**Exercise description**. In the entries that follow, the line with "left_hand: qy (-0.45" opens the range and the line with "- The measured" closes it; repeat that range exactly, both lines included.

*** Opening of Records provided ***

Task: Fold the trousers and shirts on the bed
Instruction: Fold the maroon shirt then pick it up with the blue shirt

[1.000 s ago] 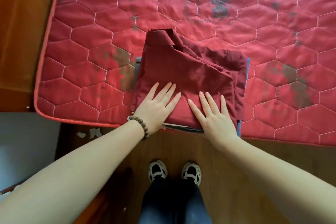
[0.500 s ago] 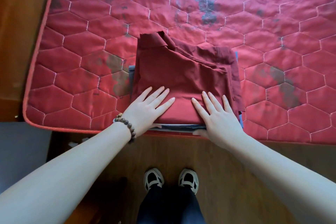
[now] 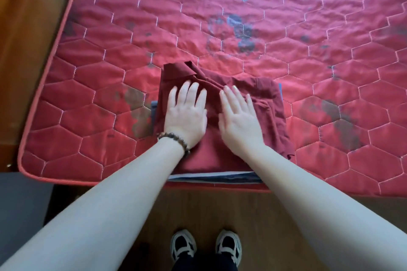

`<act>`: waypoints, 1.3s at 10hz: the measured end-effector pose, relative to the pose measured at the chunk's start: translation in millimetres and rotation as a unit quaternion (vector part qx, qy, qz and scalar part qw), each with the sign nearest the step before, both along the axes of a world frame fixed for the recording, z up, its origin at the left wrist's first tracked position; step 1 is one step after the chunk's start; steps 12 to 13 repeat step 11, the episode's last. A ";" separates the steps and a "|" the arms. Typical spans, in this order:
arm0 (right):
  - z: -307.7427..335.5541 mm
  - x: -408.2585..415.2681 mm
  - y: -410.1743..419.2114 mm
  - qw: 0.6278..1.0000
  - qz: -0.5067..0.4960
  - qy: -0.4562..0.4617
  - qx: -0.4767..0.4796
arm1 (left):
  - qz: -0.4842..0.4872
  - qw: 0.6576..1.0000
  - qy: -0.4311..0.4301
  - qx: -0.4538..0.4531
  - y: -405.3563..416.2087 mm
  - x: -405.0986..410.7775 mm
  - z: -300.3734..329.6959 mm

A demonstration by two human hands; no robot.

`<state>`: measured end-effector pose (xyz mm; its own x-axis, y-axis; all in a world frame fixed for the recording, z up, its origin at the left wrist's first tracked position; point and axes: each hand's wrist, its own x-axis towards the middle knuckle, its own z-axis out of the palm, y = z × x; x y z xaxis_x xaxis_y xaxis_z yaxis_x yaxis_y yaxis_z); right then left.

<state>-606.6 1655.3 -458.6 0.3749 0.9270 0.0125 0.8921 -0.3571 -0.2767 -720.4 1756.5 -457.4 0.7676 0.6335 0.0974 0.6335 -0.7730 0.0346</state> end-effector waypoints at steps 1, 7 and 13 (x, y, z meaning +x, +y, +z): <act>-35.7 9.8 4.0 0.996 0.032 -0.026 -0.081 | 0.023 0.997 0.070 -0.034 7.1 6.5 -31.8; -11.2 -7.6 -71.8 0.995 0.035 -0.005 -0.088 | 0.013 0.991 0.101 -0.090 -62.9 -45.1 -10.4; -3.1 3.4 -102.3 0.970 -0.081 0.009 -0.230 | 0.075 0.970 0.144 -0.181 -67.3 -75.1 3.8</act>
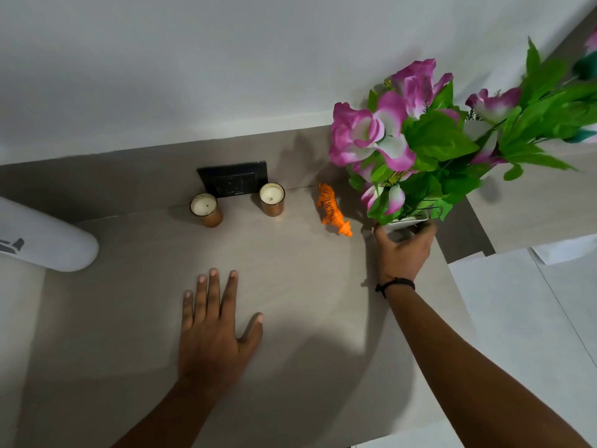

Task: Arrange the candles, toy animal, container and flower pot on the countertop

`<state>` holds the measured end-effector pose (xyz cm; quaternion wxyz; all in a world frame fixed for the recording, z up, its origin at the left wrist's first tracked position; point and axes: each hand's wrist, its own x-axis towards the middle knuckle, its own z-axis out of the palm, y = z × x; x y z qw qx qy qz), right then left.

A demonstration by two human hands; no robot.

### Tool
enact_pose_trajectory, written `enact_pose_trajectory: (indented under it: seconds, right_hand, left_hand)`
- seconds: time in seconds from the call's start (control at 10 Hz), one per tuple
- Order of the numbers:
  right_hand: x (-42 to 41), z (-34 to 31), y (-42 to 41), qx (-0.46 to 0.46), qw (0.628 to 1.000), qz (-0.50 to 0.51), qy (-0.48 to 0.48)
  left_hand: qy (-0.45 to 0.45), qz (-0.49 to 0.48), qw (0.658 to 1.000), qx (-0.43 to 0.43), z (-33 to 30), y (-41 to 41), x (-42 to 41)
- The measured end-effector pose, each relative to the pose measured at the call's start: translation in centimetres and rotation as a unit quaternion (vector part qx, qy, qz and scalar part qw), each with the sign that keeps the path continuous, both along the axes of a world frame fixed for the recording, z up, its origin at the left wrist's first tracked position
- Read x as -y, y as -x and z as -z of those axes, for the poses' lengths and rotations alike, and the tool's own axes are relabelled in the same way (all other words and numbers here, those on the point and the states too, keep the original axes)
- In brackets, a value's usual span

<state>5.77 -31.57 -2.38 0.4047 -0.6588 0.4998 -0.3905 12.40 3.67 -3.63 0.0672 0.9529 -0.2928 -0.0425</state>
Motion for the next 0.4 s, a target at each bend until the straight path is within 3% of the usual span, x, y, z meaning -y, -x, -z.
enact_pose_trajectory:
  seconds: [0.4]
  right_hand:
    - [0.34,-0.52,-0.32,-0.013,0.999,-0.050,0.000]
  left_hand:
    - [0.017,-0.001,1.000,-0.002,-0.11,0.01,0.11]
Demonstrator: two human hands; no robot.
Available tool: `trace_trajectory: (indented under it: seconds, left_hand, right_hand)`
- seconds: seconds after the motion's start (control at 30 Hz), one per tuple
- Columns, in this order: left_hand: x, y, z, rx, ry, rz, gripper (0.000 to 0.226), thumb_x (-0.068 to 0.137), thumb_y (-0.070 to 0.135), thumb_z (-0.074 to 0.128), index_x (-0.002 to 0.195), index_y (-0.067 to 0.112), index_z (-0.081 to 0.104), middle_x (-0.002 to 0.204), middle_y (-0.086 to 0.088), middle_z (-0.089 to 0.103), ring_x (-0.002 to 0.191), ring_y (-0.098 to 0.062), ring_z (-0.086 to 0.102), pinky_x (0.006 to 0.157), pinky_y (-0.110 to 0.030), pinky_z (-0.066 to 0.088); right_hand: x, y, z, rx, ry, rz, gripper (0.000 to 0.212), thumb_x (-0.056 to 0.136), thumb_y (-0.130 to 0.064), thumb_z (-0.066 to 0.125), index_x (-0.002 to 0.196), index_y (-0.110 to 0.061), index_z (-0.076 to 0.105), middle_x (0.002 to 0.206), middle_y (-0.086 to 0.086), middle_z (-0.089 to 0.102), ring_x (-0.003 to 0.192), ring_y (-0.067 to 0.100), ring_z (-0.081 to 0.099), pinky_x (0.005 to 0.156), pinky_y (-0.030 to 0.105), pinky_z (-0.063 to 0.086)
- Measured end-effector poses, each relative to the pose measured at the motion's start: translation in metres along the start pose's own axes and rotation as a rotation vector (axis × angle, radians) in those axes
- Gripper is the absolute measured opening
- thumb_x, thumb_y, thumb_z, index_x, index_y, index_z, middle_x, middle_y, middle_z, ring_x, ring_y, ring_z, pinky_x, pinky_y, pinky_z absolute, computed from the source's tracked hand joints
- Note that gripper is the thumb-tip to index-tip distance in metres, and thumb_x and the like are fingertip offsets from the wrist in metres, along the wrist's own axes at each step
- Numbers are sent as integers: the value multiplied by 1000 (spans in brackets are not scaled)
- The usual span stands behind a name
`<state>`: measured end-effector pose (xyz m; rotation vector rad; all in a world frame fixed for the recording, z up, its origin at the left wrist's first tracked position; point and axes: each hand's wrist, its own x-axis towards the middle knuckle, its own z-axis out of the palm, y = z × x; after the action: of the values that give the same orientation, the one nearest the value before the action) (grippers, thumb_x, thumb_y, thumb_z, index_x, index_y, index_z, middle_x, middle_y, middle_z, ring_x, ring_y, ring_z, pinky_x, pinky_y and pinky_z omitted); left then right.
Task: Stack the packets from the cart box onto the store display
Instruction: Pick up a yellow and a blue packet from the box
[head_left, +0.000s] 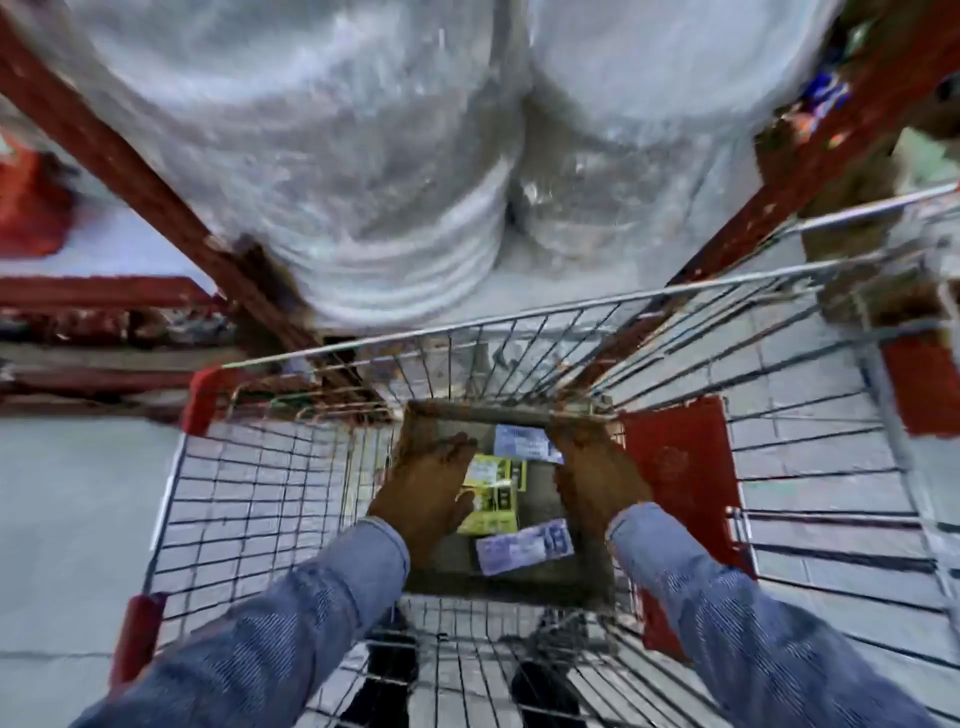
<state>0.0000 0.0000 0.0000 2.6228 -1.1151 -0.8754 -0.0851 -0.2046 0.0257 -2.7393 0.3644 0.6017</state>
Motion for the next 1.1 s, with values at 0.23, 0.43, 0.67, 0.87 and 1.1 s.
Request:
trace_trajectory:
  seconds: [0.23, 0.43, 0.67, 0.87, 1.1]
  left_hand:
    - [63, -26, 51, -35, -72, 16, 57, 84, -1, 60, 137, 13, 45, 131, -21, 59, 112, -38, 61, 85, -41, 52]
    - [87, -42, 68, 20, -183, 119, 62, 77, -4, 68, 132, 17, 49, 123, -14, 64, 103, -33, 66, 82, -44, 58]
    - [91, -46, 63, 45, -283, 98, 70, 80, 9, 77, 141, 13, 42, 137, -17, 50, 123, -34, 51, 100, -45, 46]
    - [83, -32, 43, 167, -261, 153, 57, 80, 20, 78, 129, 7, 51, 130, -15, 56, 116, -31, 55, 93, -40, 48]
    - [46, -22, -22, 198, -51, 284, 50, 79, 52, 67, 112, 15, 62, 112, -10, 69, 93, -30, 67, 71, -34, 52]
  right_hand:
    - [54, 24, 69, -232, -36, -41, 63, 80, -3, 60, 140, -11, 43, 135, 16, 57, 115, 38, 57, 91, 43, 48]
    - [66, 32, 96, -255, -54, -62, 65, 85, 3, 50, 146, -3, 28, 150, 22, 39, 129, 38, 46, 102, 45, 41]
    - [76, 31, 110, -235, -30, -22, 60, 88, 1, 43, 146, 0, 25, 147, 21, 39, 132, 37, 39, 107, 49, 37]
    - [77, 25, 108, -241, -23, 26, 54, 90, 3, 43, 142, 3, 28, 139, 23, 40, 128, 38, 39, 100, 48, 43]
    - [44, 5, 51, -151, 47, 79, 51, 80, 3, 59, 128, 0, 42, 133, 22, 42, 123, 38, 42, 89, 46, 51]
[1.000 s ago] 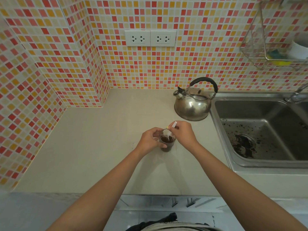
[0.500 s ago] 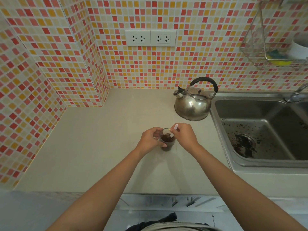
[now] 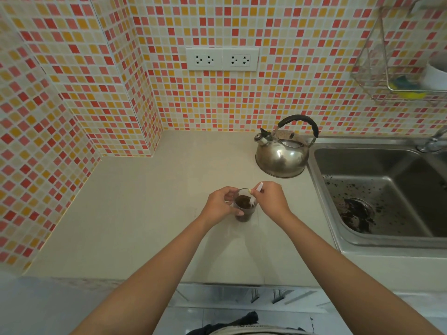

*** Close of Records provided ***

**Written response**.
  left_hand: qy (-0.45 to 0.45), qz (-0.49 to 0.48), qw (0.658 to 1.000), qx (-0.43 to 0.43), z (-33 to 30), y (-41 to 41), x (-42 to 41)
- The measured end-effector pose, each relative to the pose measured at the call's start: translation in centimetres and rotation as a unit quaternion (vector part qx, qy, qz and scalar part qw), each with the sign that keeps the path continuous, both along the axes of a world frame fixed for the recording, z up, its origin at the left wrist's first tracked position

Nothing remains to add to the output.